Peggy was playing with colors to see what she liked.

Look at the fun orange plaid that Brenda is using!

A Class with Susan Quicksall

I learned how to hook may years ago when we lived in Massachusetts in the late 1980’s. The class was at the Worcester Center for Crafts and met once a week. I was taking classes there to be certified in Fiber Arts and was there many days each week, so it was easy to attend. Then we moved to Pennsylvania and I continued to hook. When we moved to Singapore, I took my supplies with me and did a bit of it, though since Singapore  is 50 miles from the Equator, it was a very hot activity. Then I stopped. I started up about 3 years ago because the director of the Midwest Fiber & Folk Art Fair asked if I could teach a beginning class and I am so glad she got me hooking again. (Interestingly enough, someone asked me in a recent class what my favorite craft was at the moment and I said “rug hooking!”.)

Barbara Sleeper was the name of my first (and only) instructor and she was a very accomplished colorist and dyer and I learned so much from her. But until last week, I have never taken a class with anyone else. I looked through the classes offered at Sauder Village’s Rug Hooking Week and saw a pattern I really liked filled with wools of the most wonderful colors and I signed up for Susan Quicksall‘s class. The description said that we would be learning some fun hooking techniques, several of which I have been longing to know how to do, so I ordered the pattern and the wools for the design area and background.
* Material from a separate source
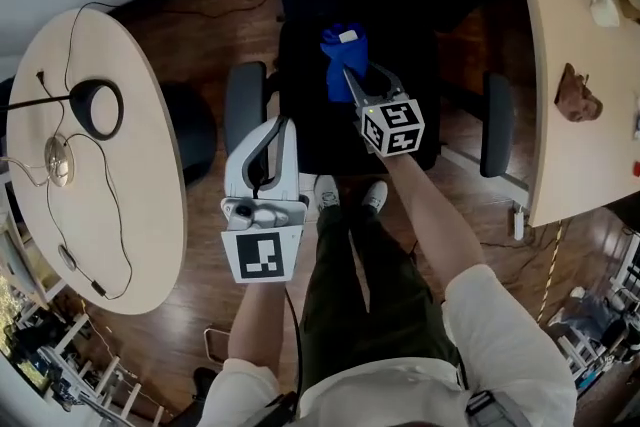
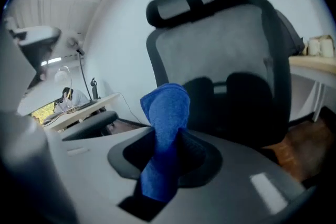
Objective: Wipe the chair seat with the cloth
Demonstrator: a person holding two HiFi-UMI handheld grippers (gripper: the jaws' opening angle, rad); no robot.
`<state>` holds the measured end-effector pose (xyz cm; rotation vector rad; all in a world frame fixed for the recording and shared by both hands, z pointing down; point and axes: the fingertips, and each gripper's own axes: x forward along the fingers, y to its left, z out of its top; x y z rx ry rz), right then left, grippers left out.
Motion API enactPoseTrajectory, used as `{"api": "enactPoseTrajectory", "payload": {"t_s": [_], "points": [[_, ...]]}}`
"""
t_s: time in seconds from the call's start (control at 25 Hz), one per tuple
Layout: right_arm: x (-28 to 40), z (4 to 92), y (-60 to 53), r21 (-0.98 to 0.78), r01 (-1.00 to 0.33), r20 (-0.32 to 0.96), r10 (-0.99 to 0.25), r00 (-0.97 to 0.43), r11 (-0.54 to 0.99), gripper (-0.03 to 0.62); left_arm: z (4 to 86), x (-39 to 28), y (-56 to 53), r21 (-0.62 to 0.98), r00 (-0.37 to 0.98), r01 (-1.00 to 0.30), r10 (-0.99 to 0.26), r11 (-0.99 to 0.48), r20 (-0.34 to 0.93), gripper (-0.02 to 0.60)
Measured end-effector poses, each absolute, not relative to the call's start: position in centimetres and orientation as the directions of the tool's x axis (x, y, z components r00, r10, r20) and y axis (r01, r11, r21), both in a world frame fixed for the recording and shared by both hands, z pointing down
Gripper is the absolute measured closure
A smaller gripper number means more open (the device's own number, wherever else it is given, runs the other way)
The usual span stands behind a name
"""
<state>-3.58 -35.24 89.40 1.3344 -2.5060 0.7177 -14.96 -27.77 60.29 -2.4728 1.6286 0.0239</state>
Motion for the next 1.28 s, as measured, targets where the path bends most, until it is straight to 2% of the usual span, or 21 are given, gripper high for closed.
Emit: {"api": "enactPoseTrajectory", "payload": {"t_s": [0.24, 0.4, 0.52, 0.68, 0.8, 1.0, 1.08, 1.16, 1.28], "points": [[-12.0, 108.4, -38.7, -0.412, -0.829, 0.677, -0.482, -0.556, 0.378, 0.480, 64.0, -15.0, -27.7, -0.131, 0.417, -0.906, -0.901, -0.402, -0.119, 0.495], [-13.9, 112.4, -39.0, -0.441, -0.826, 0.715, -0.420, -0.559, 0.350, 0.480, 65.3, -15.8, -27.7, -0.134, 0.412, -0.908, -0.905, -0.397, -0.107, 0.494], [-13.0, 113.8, -39.4, -0.450, -0.830, 0.715, -0.425, -0.555, 0.328, 0.479, 65.8, -16.5, -27.6, -0.134, 0.412, -0.907, -0.906, -0.399, -0.096, 0.495], [-7.7, 113.5, -41.4, -0.382, -0.867, 0.732, -0.468, -0.495, 0.319, 0.480, 66.6, -16.1, -27.3, -0.132, 0.426, -0.901, -0.901, -0.414, -0.082, 0.494], [-0.7, 113.2, -42.1, -0.330, -0.909, 0.766, -0.490, -0.416, 0.255, 0.482, 66.9, -15.7, -27.2, -0.125, 0.434, -0.897, -0.898, -0.424, -0.071, 0.494], [16.8, 113.9, -40.8, -0.129, -0.991, 0.859, -0.494, -0.132, 0.041, 0.482, 66.1, -13.7, -27.5, -0.100, 0.452, -0.890, -0.887, -0.444, -0.091, 0.494], [21.3, 113.5, -39.8, -0.081, -0.996, 0.872, -0.486, -0.058, -0.026, 0.482, 66.1, -12.7, -27.7, -0.096, 0.464, -0.885, -0.880, -0.456, -0.097, 0.495], [22.8, 113.1, -39.0, -0.089, -0.994, 0.877, -0.479, -0.050, -0.059, 0.481, 66.0, -11.9, -27.9, -0.095, 0.474, -0.880, -0.874, -0.466, -0.102, 0.494], [21.1, 111.7, -39.1, -0.144, -0.988, 0.852, -0.514, -0.097, -0.052, 0.482, 65.5, -11.1, -28.1, -0.095, 0.482, -0.875, -0.869, -0.474, -0.109, 0.494]]}}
Here are some photos of Susan’s work in the show and I think you will see why I jumped at the chance to learn from her. This one is “Courting Sampler”. Look at the very bottom of the sampler at the very darling mouse! I took some detail shots of this one but they were too blurry and very dark… Check on her website for much better photography!
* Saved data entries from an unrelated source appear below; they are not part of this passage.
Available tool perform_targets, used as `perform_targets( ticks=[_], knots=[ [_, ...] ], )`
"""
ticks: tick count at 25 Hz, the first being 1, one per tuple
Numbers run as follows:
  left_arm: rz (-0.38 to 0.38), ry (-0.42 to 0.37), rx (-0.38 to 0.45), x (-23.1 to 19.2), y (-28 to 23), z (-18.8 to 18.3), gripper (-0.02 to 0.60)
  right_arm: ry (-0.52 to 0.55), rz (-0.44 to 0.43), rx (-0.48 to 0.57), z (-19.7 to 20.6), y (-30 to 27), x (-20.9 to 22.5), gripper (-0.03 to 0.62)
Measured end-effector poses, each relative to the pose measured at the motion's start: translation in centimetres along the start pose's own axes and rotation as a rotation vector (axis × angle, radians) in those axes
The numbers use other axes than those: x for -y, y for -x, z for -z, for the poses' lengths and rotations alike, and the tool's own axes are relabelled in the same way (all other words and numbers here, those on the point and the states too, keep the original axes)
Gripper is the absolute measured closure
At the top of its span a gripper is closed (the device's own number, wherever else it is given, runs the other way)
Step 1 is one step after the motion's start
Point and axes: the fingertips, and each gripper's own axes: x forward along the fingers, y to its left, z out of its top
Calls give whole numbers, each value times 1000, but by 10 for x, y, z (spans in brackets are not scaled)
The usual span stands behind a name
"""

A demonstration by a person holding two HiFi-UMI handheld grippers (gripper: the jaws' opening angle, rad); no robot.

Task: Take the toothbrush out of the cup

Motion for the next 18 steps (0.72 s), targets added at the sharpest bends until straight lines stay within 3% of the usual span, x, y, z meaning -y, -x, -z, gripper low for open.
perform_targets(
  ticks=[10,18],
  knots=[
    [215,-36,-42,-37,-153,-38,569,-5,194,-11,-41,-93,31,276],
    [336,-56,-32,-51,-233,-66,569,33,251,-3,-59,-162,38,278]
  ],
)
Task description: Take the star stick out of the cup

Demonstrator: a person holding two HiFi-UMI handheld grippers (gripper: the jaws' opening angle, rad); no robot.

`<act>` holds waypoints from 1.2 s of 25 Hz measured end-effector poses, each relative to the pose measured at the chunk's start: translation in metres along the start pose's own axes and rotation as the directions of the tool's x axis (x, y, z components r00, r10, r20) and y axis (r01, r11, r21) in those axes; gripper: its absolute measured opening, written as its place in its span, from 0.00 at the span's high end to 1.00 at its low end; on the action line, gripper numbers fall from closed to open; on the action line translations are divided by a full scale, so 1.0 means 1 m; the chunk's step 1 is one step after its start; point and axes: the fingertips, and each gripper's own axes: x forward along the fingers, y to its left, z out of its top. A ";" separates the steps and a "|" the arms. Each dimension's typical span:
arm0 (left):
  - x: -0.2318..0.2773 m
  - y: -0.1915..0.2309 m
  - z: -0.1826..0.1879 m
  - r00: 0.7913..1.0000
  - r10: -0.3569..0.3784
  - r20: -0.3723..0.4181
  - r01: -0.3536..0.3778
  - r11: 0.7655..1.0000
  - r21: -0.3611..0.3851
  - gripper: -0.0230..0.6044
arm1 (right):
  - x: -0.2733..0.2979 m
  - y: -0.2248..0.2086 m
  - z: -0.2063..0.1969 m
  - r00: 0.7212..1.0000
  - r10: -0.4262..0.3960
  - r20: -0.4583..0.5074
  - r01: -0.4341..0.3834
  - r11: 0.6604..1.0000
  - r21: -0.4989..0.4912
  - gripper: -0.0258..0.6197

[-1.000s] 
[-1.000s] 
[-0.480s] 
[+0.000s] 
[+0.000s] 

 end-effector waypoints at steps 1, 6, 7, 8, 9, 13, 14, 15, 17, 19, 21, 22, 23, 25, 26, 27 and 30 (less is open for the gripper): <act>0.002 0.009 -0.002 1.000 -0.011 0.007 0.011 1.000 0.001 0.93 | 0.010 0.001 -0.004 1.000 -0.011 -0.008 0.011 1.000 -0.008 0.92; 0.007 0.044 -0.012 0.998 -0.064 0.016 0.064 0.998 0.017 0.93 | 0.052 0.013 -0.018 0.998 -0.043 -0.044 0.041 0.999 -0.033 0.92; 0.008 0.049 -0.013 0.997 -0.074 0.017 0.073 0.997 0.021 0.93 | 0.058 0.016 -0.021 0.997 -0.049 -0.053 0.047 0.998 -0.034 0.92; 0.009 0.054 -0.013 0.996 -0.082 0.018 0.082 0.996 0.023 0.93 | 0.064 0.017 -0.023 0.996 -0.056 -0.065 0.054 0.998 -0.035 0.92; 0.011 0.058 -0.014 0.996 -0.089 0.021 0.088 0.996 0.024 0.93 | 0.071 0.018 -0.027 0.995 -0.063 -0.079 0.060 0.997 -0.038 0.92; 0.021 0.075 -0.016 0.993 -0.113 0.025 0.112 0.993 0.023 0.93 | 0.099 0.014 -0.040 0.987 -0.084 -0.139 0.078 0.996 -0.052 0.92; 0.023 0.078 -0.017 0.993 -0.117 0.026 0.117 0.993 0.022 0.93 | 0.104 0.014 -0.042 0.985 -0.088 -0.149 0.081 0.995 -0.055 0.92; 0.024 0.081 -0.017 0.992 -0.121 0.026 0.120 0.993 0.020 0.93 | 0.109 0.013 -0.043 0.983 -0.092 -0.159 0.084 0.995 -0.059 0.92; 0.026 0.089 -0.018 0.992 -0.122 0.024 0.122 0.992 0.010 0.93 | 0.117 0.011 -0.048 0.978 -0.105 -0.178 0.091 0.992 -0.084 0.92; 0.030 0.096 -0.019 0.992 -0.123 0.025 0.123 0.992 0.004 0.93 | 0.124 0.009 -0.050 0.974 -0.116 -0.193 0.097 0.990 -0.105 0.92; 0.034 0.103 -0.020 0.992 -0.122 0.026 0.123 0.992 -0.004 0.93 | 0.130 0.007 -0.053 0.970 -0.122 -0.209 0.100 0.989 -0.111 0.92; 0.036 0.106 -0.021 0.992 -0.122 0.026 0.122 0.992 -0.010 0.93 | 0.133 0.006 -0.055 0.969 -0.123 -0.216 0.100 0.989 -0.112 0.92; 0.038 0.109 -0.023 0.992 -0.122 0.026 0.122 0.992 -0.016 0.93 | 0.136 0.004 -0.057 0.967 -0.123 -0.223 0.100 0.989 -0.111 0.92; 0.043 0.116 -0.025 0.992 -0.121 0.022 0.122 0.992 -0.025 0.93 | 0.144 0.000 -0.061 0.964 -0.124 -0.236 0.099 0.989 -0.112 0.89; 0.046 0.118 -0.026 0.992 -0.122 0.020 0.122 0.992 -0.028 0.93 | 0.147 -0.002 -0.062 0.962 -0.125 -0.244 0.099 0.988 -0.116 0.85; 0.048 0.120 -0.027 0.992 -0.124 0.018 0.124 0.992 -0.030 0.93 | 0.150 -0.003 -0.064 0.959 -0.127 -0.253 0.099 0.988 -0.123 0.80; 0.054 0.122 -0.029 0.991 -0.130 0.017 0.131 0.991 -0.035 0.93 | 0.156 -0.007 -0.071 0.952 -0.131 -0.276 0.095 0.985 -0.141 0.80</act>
And this one is “Cow Lady Sampler”. Isn’t the border nicely designed with the vine dividing the two colors?

Susan calls her work “refined primitive”. The designs may lean towards primitive with not a lot of shading but her colors are wonderful! Primitives tend, as you saw in the last post, to have very low contrast. Susan definitely has contrast and she uses lots of colors – I think there are 24 in my kit!!! Take a look at the table of hand dyed wools that Susan had for sale! Is your mouth-watering??? (Unfortunately the lighting skews the color and even when I tried to edit it in iPhoto, it’s not right, but you get the idea!)

The project we were all working on is called Seed Basket. One of the techniques we learned was two color beading, which means hooking with two colors at the same time. You can see it in the basket and around the flower’s middle. The technique I was most anxious to learn is called Waldoboro. That is the wonderfully fat and juicy middle of the flower. You hook, hook, hook with a fine-cut of wool successively higher and then trim it. A bit daunting, but if the shape doesn’t turn out well it’s easy enough to pull it all out and start again. Mine probably needs to be trimmed more, but I’m going to see what the whole piece looks like. Here is what I completed in class. Very fun!

Here is something Susan is working on now; perhaps she’s using it as a class demo. The pattern is called “Fantasy Garden Mini II” and I did buy it. Look at the sweet little bird with her striped belly and skinny legs, and you’ll see why I couldn’t resist. Love those flowers too!

Thanks so much for a great class, Susan!